I haven't yet gone on my rant about how there are many legitimate reasons that drugs cost so much money (in that it takes so much to research, develop, and conduct clinical trials). And perhaps I have had an underlying assumption that the research dollars are spent with a certain priority. If anything, there might not be enough money to go around, but we, the "industry", spend it in the right places so that the most deaths are prevented and/or people live comfortably and in a healthy manner.

But then you come across an astounding piece of data such as this from a recent article in Wired: For every death from AIDS, the US federal research establishment awards approximately $69,000 in grant funds. And for every death from MRSA [Methicillin-resistant Staphylococcus aureus, virulent staph infection), it awards $570.

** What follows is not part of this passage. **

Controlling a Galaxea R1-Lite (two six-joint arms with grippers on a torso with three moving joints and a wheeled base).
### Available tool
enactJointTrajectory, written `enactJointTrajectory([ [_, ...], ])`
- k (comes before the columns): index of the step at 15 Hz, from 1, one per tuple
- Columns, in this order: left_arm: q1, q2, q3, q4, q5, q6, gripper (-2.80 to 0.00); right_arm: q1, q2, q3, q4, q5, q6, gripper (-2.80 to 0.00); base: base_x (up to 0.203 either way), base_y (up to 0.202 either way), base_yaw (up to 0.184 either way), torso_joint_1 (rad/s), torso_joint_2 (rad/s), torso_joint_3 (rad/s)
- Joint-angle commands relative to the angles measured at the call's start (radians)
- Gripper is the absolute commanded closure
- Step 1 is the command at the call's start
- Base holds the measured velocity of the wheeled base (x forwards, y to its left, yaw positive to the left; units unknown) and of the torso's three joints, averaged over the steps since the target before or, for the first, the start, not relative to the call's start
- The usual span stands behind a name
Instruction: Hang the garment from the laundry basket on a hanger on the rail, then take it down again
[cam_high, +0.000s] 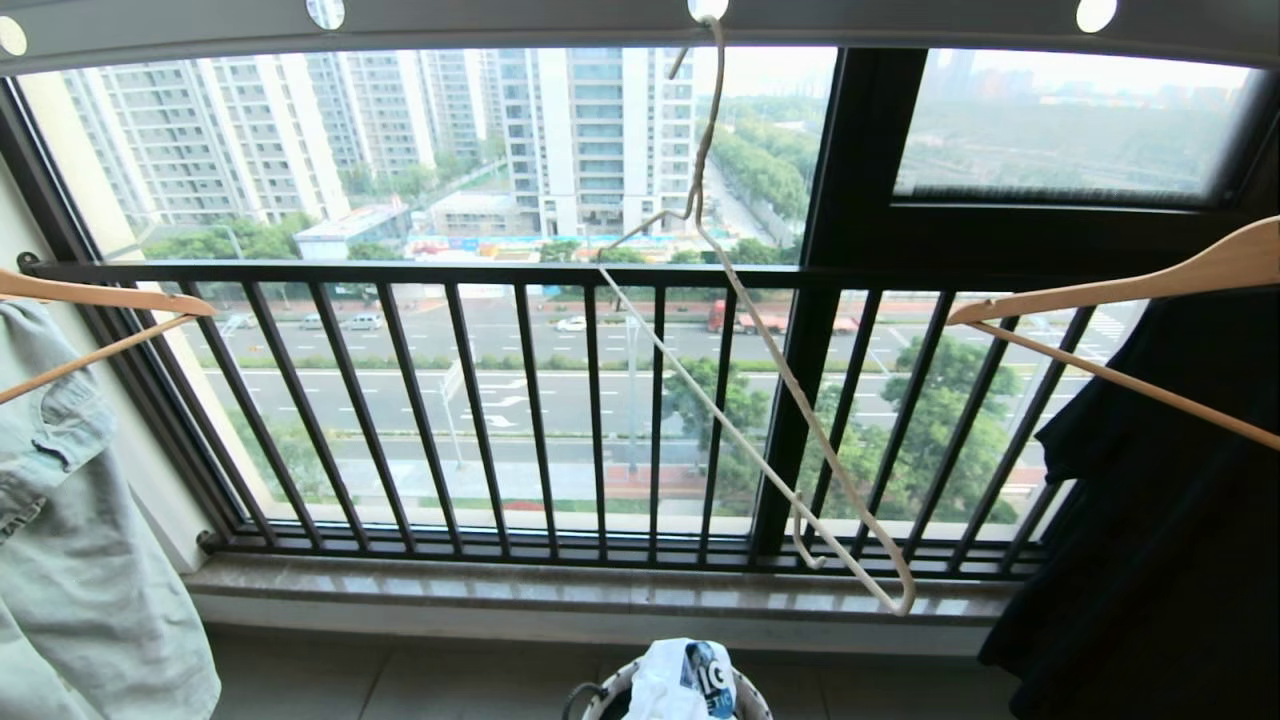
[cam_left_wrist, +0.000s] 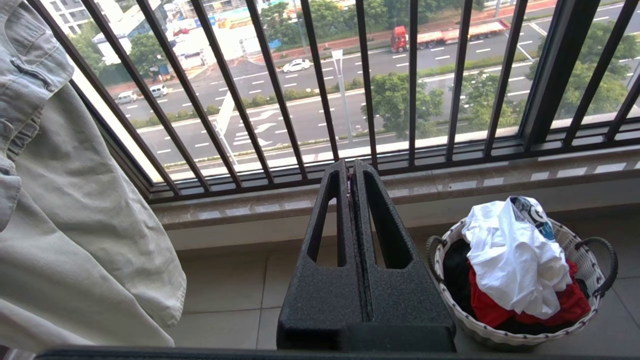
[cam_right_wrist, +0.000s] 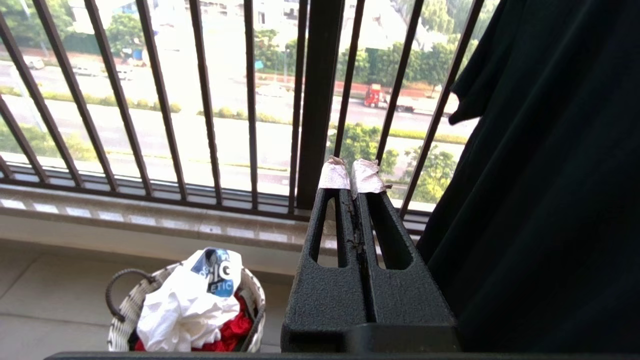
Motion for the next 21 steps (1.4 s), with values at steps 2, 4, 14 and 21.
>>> enactJointTrajectory([
  [2,0.0,-0.001,0.006,0.003,0.005,-0.007,0.0,0.0,0.002,0.008,0.054,0.003,0.017,0.0,0.0,0.0,0.0,0.0,0.0,0.0],
  [4,0.0,-0.002,0.006,0.004,0.004,-0.007,0.0,0.0,0.002,0.008,0.054,0.003,0.013,0.0,0.0,0.0,0.0,0.0,0.0,0.0],
  [14,0.0,-0.002,0.009,0.001,0.035,-0.152,0.0,0.0,0.002,0.008,0.052,0.001,0.063,0.0,0.0,0.0,0.0,0.0,0.0,0.0],
  [21,0.0,-0.002,0.009,0.001,0.035,-0.151,0.0,0.0,0.002,0.008,0.052,0.001,0.063,0.0,0.0,0.0,0.0,0.0,0.0,0.0],
])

Wow.  The article goes on to say that the number of deaths from each infection is about the same, which further begs the question "why the disparity in funding?!" I know there are many different ways to look at this information (e.g. normalizing it against the number of people who do not die from infections), but it does remind me of discussions with research professors about how the "sexy" research gets the most funding. Yes, the emergence of AIDS demanded such developments in treatment, but why aren't we (in this case, society) catching on to the urgent need to combat these "superbugs" such as MRSA? After all, shouldn't we be striving for the greatest good?

Aristotle's Rhetoric (Book I, Chapter 7): "A thing productive of a greater good than another is productive of is itself a greater good than that other. For this conception of "productive of a greater" has been implied in our argument. Likewise, that which is produced by a greater good is itself a greater good; thus, if what is wholesome is more desirable and a greater good than what gives pleasure, health too must be a greater good than pleasure."